◆ EXERCISE DIRECTIONS ◆
Leave out the images; return the rest of the data exactly.

◆ DATASET SECTION ◆
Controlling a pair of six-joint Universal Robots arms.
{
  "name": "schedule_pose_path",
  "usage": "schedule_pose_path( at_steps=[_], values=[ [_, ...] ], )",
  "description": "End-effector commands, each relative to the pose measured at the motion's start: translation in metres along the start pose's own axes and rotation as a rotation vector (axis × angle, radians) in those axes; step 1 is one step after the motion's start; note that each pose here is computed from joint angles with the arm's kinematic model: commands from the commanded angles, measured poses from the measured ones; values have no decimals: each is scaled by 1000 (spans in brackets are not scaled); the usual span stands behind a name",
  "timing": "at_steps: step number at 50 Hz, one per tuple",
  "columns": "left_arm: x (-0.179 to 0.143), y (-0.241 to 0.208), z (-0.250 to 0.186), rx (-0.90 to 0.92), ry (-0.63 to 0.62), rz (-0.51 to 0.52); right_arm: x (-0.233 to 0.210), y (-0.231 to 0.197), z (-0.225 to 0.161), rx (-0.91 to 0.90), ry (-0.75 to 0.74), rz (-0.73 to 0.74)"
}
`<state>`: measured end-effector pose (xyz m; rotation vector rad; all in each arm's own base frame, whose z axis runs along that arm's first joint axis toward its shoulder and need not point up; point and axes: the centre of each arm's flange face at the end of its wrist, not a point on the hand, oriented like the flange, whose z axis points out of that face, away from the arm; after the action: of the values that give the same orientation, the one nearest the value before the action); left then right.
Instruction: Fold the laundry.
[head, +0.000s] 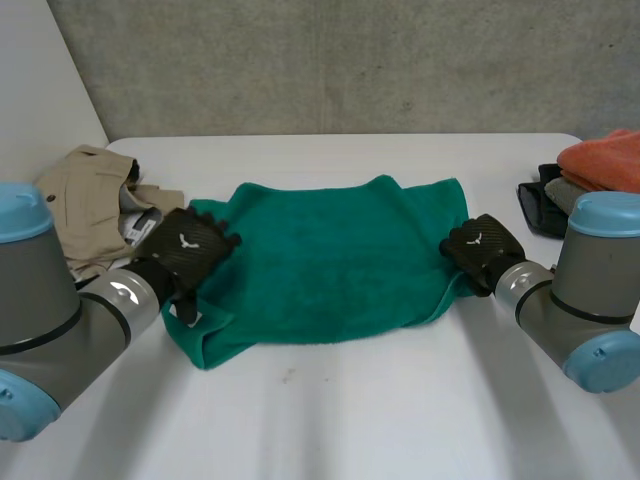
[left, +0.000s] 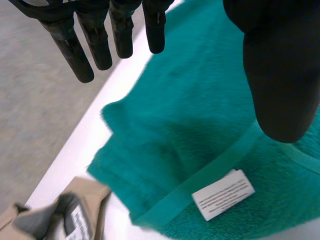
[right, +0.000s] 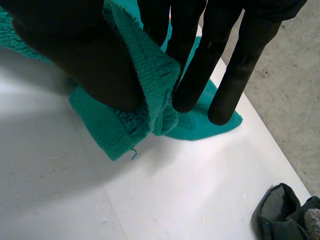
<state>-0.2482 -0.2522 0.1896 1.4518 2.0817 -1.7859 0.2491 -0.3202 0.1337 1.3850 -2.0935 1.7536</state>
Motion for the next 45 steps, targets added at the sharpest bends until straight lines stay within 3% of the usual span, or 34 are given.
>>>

◆ YOUR RESPONSE ◆
Controlling a pair of six-joint Universal Robots arms.
{
  "name": "schedule_pose_path",
  "usage": "schedule_pose_path( at_steps=[_], values=[ [_, ...] ], )",
  "description": "End-effector commands, each relative to the pose measured at the motion's start: translation in metres along the start pose's own axes and rotation as a rotation vector (axis × angle, radians) in those axes; step 1 is one step after the motion's start; note that each pose here is computed from joint angles with the arm's kinematic model: commands from the commanded angles, measured poses from the measured ones; values have no decimals: each is scaled by 1000 (spans in brackets are not scaled); the usual span stands behind a name",
  "timing": "at_steps: step number at 50 Hz, one per tuple",
  "columns": "left_arm: x (-0.179 to 0.143), y (-0.241 to 0.208), z (-0.250 to 0.186), rx (-0.90 to 0.92), ry (-0.63 to 0.62), rz (-0.51 to 0.52); right_arm: x (-0.233 to 0.210), y (-0.231 to 0.197), z (-0.225 to 0.161), rx (-0.91 to 0.90), ry (-0.75 to 0.74), rz (-0.73 to 0.74)"
}
`<state>`: measured end-effector pose (xyz m; rotation vector rad; all in each arm's own base frame, whose z axis runs along that arm's first joint axis toward its shoulder and need not point up; point and axes: the centre of each arm's flange face at the end of its wrist, not a point on the hand, oriented like the flange, whose z axis points out of that face, away from the arm; after the action: of the values that give the same orientation, the one nearest the value before the action); left then right.
Instruction: Fold the laundry.
[head, +0.000s] 
[left, +0.000s] 
[right, +0.000s] 
<state>-0.2482 -0.2522 0.1896 1.4518 2.0817 -1.7859 0.2491 -0.3202 0.1337 1.3850 -2.0935 1.7536</state>
Motion for the next 45 steps, targets added at the sharpest bends until straight lines stay within 3% of the usual span, or 34 are given.
>>>

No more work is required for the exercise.